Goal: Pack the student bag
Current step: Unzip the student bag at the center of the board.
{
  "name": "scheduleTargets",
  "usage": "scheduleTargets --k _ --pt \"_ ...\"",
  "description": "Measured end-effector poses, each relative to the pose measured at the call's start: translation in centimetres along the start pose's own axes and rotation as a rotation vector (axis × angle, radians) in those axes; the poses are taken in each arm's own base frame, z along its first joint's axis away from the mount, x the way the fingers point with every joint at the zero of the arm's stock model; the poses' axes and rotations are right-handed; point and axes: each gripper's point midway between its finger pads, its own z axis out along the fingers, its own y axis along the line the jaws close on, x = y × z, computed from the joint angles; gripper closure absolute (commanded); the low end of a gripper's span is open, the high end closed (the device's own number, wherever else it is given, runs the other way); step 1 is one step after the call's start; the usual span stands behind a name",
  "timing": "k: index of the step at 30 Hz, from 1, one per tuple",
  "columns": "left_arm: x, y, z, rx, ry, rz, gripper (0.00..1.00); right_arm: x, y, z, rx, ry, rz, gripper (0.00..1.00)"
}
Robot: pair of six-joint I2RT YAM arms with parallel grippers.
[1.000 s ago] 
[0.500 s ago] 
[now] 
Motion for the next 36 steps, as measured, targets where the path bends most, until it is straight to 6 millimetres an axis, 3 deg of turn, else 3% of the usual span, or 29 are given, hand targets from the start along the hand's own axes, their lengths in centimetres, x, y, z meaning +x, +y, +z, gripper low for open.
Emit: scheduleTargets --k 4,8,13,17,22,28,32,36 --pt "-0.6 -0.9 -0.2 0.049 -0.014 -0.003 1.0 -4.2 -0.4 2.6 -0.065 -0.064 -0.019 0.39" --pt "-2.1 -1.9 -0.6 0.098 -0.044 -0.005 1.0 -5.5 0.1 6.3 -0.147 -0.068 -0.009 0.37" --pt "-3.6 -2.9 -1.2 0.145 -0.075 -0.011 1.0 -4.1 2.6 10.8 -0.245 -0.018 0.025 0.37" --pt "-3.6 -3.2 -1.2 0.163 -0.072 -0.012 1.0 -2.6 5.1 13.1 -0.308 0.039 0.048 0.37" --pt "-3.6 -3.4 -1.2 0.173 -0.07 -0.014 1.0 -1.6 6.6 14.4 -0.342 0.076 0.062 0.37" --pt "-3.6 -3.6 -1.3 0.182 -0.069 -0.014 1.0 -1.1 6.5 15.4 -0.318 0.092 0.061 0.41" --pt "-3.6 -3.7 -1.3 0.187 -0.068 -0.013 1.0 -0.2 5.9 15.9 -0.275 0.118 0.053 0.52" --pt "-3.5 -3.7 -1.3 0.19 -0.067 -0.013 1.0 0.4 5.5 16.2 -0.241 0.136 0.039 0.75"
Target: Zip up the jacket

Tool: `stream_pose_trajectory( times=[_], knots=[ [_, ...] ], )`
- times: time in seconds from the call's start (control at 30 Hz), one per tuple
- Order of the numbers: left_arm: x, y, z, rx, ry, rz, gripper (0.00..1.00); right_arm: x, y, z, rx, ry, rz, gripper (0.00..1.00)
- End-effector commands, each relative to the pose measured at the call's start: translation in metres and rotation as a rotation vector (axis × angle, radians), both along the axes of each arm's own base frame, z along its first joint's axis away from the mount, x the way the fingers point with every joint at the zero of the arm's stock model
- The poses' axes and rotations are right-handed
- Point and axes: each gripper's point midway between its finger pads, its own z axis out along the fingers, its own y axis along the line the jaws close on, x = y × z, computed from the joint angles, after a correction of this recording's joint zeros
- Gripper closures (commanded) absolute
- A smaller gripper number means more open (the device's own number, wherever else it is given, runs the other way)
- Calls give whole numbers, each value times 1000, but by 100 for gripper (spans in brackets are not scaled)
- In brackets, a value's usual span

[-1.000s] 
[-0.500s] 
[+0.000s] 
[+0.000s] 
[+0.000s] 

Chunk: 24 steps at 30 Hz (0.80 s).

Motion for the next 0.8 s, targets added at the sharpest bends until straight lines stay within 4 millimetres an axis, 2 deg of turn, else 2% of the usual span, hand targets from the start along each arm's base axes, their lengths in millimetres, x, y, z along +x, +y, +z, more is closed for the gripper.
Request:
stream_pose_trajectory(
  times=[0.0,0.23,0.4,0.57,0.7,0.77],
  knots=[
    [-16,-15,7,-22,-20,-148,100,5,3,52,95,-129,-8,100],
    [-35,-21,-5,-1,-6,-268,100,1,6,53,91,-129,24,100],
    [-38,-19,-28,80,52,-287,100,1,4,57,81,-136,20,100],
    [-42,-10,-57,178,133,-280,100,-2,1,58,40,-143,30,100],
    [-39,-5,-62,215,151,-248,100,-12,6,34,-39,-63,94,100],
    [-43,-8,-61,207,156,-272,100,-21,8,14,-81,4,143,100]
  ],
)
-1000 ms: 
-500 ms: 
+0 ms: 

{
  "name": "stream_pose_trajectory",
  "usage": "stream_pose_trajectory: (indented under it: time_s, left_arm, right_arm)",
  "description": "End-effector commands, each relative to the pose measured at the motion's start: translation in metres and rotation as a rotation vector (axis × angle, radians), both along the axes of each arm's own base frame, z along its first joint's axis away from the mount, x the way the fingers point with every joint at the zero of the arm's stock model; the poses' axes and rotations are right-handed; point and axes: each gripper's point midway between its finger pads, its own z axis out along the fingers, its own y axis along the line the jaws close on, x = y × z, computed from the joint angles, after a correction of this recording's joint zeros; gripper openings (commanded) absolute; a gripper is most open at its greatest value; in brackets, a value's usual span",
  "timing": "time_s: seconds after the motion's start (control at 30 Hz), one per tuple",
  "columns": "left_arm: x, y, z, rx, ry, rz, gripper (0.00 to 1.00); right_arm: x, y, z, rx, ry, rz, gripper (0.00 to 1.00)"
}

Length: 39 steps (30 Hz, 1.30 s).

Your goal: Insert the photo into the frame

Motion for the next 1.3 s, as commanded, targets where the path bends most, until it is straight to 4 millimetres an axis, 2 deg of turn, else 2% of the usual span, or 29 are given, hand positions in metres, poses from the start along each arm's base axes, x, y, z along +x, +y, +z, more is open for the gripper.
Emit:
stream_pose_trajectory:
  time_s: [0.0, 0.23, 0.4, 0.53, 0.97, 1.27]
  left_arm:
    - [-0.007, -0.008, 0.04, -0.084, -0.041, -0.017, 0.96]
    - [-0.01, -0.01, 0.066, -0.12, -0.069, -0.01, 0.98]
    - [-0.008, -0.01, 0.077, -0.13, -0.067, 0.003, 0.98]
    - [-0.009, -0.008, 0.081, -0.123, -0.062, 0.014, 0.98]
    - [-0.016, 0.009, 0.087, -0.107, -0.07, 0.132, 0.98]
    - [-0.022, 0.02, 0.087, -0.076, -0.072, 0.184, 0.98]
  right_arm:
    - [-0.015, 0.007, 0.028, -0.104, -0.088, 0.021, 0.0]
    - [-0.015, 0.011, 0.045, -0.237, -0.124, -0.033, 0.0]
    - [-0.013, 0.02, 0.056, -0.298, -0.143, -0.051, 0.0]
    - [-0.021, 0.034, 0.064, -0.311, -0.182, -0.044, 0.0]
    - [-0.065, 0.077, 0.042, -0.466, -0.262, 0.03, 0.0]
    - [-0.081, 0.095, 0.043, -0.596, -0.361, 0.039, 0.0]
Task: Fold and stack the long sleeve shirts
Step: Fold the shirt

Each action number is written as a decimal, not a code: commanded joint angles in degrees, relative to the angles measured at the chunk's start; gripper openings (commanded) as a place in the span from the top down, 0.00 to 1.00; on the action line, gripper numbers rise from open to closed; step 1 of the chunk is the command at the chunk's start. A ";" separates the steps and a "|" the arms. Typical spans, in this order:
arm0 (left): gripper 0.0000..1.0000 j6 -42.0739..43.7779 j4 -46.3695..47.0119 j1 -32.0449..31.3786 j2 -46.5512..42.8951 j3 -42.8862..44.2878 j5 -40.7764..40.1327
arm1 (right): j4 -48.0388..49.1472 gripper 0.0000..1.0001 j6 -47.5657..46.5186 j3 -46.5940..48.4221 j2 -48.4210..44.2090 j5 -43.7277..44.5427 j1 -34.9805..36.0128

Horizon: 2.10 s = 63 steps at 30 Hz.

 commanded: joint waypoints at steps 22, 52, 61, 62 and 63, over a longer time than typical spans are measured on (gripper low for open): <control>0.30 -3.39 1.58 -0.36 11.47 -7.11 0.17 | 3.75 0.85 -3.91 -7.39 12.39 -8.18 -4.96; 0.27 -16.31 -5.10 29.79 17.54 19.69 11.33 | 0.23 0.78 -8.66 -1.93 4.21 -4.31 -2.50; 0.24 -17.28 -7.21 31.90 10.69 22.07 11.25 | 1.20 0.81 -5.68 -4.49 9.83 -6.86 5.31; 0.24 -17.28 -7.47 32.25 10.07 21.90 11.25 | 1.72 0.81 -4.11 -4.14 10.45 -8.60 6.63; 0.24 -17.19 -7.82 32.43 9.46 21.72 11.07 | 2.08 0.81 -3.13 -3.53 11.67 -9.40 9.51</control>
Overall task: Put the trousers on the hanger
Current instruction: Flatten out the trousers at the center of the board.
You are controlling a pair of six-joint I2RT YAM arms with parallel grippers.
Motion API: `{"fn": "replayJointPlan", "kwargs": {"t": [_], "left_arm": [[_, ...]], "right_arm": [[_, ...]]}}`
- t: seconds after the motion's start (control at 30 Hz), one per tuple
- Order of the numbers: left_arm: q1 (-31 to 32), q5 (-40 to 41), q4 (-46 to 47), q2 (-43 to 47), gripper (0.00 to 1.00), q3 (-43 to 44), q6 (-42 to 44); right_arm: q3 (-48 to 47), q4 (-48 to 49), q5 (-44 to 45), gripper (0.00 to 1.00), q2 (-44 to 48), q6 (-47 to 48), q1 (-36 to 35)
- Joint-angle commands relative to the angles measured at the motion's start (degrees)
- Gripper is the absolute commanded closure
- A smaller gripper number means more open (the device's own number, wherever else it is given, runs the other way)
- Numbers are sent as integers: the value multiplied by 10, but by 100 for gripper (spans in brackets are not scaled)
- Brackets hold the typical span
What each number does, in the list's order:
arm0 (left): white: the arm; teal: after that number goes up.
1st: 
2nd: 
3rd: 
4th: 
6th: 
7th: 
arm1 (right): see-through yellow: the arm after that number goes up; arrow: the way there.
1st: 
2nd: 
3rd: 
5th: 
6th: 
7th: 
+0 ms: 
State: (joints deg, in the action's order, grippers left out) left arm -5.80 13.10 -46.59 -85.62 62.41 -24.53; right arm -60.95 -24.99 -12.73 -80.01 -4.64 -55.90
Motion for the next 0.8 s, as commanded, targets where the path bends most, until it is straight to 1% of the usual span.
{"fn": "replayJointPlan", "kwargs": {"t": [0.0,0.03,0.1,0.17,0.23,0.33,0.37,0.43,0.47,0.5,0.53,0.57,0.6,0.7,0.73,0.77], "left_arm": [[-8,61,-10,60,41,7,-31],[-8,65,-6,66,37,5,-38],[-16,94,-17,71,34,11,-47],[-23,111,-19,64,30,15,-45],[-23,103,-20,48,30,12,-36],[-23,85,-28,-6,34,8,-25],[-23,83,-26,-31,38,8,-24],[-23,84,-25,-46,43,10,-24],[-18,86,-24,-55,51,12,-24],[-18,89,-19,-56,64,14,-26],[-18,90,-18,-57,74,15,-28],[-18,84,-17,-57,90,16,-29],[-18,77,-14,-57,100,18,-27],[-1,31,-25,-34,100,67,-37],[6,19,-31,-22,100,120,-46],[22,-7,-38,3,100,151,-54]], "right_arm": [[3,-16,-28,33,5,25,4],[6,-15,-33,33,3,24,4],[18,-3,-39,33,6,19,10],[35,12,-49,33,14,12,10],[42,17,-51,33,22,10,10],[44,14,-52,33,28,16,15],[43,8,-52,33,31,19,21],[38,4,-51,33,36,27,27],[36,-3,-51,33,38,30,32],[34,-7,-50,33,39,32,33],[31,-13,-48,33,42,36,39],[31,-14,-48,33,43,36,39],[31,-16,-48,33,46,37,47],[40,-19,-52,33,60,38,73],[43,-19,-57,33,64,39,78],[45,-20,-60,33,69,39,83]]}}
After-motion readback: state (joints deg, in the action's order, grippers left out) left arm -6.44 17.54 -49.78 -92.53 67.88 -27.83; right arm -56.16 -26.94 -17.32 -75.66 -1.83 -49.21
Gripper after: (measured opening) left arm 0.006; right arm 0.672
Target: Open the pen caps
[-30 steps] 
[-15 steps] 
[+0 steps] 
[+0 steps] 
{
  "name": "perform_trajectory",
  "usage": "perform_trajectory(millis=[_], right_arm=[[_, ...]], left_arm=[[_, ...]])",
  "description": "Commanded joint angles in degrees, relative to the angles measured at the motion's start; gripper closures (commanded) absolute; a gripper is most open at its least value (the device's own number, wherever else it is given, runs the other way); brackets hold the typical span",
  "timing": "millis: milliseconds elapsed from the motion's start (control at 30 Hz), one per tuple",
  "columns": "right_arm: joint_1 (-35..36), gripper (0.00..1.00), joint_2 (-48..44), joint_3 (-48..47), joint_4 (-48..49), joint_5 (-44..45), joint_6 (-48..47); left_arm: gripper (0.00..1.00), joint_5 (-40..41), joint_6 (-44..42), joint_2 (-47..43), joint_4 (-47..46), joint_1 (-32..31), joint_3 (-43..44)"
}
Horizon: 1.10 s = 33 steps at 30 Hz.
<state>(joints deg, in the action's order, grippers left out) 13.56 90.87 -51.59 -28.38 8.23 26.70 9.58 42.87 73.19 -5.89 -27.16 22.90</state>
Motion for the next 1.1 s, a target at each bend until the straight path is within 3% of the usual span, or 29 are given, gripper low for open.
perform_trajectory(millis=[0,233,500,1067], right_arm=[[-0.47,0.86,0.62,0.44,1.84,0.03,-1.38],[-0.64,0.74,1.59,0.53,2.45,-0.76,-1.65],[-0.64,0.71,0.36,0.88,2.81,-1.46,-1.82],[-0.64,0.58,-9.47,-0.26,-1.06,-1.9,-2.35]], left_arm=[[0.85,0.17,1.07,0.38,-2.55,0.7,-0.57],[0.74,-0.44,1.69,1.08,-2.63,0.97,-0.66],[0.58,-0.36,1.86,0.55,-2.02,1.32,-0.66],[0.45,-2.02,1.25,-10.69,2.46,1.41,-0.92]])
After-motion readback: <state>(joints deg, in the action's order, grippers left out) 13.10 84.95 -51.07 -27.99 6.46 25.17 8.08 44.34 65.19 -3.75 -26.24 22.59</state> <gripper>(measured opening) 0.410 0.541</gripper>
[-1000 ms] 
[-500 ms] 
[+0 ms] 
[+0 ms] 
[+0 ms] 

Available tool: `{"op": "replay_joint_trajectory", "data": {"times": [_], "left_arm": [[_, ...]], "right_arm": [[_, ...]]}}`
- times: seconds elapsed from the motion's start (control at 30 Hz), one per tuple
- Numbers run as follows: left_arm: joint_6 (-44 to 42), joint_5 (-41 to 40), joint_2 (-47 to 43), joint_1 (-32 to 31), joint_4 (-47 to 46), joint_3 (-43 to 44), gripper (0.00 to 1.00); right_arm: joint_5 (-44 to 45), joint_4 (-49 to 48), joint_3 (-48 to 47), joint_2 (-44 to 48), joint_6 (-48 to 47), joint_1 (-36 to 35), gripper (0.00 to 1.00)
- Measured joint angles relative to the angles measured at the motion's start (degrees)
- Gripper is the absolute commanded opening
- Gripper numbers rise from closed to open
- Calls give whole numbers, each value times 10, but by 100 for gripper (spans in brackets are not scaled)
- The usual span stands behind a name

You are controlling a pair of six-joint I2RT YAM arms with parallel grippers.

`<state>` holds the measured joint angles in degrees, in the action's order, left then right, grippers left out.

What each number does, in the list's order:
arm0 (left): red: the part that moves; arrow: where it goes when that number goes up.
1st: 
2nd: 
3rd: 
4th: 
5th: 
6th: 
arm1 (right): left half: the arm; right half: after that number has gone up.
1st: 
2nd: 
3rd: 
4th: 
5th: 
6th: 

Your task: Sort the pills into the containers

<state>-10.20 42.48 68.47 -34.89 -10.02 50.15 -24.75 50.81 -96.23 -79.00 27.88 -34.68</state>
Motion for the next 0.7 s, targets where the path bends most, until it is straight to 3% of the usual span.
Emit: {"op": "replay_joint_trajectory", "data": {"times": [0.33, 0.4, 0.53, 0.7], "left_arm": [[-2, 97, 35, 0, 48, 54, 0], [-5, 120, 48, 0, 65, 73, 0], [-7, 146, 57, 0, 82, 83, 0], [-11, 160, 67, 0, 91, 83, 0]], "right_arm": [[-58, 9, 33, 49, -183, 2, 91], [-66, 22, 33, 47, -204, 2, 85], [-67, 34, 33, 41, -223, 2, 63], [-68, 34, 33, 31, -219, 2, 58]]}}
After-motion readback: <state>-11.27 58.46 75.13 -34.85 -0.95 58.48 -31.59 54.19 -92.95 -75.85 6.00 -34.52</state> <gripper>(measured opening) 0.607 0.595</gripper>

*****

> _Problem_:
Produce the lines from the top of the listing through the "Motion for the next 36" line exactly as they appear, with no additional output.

> _Response to the task_:
Goal: Pack the student bag
Current step: Unzip the student bag at the center of the board.
{
  "name": "scheduleTargets",
  "usage": "scheduleTargets --k _ --pt \"_ ...\"",
  "description": "Measured end-effector poses, each relative to the pose measured at the call's start: translation in centimetres along the start pose's own axes and rotation as a rotation vector (axis × angle, radians) in those axes; the poses are taken in each arm's own base frame, z along its first joint's axis away from the mount, x the way the fingers point with every joint at the zero of the arm's stock model; the poses' axes and rotations are right-handed; point and axes: each gripper's point midway between its finger pads, its own z axis out along the fingers, its own y axis along the line the jaws close on, x = y × z, computed from the joint angles; gripper closure absolute (commanded); the low end of a gripper's span is open, the high end closed (the device's own number, wherever else it is given, runs the other way); step 1 is one step after the call's start; the usual span stands behind a name",
  "timing": "k: index of the step at 30 Hz, from 1, one per tuple",
  "columns": "left_arm: x, y, z, rx, ry, rz, gripper (0.00..1.00); right_arm: x, y, z, rx, ry, rz, gripper (0.00..1.00)"
}
Robot: pair of six-joint I2RT YAM arms with parallel grippers.
[1.000 s ago] 
[0.500 s ago] 
[now] 
Motion for the next 36 steps, as measured, targets where the path bends most, until it is straight to 6 millimetres an axis, 3 deg of turn, else 3% of the usual span, or 29 are given, hand targets from the start along the hand's own axes, their lengths in centimetres, x, y, z meaning +x, +y, +z, gripper low for open.

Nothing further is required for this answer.